Au début des années 2000, un ancien vétérinaire sans grande envergure, veuf après un combat de presque 10 ans contre le cancer de son épouse, se décide à écrire le récit d’une rencontre qui a profondément changé sa vie. En pleine guerre froide, dans cette décennie 70 qui promettait la victoire du communisme sur les forces du grand capital, Ivan rencontre un homme sur une plage d’un petit village cubain. L’homme est accompagné d’un couple de lévriers afghans, les somptueux barzois, chiens des tsars, des chiens extrêmement rares à Cuba. L’intérêt d’Ivan est d’abord celui du vétérinaire, mais rapidement la curiosité s’étend à au mystérieux propriétaire dont le passé semble receler de multiples parts d’ombre.  L’homme qui aimait les chiens semble avide de raconter son histoire. Et quelle histoire…

L’homme qui prétend s’appeler Lopez raconte à Ivan la tragédie qui suivit la première scission du parti bolchévique après la mort de Lénine. La lutte menée tambour battant par Staline pour conquérir les rênes de la révolution et faire du pouvoir conquis de haute lutte par Lénine et ses compagnons, un pouvoir personnel et despotique. De la fuite de Lev Davidovitch Bronstein, Trotski l’ultime témoin de ce que devait être la révolution, le gardien d’une mémoire anéantie inexorablement par le pouvoir d’un seul homme et l’inertie d’un peuple soumis par la terreur. Trotski qui comprit trop tard que la violence qui avait accompagné la naissance de la révolution ne pouvait rester sans conséquence, l’homme qui jusqu’au dernier souffle ne se lasserait pas « d’exhorter les hommes de bonne foi à demeurer aux côtés des exploités, même si l’histoire et les nécessités scientifiques semblaient être contre eux. » L’homme qui jusqu’au bout affirmerait contre Staline qu’il demeurerait toujours du côté de Spartacus contre les césars et que les masses laborieuses finiraient par l’emporter et que les erreurs des chefs du bolchévisme ne devraient jamais pervertir l’idéal, que l’utopie devait rester entre les mains des travailleurs.

Face à un homme en exil, de plus en plus isolé, marginalisé et témoin de la dérive totalitaire du régime soviétique, les petits soldats de Staline font leurs armes sur le front espagnol. Ils apprennent comment évincer leurs adversaires idéologiques quitte à faire alliance avec les fascistes. Avec les hommes de Franco contre les anarchistes et les socialistes, avec Hitler contre les ultimes opposants. On assiste aux procès des anciens apparatchiks, aux délires de violence, aux mensonges de plus en plus grossiers et à la terreur de plus en plus présente. On est également témoin de ce que l’abandon du sens critique provoque chez tous les combattants.

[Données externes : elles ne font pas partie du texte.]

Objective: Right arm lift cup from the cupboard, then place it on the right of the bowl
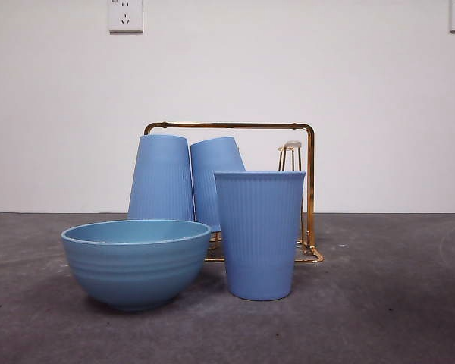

Avec ce grand roman, l’écrivain cubain nous raconte l’histoire de la fin d’une utopie abîmée non par la réalité mais par le culte de la personnalité et la quête barbare du pouvoir. Le parallèle avec le destin de la révolution cubaine n’échappe à personne, les paragraphes dans lesquels Ivan raconte la vie dramatique des cubains réduits à la quasi famine et au désespoir sont terribles. Avec Trotski il peut rappeler que l’utopie est toujours belle et forte, mais que les hommes qui la servent sont souvent indignes du rêve des peuples.

Le site des éditions Métailié

Une réflexion sur “Leonarda Padura – L’homme qui aimait les chiens – Editions Métailié

  1. Très grand livre, je suis encore sous le charme de la fin de ma lecture. Tout y est, le contexte, les personnages forts et très présents, l’écriture qui retient…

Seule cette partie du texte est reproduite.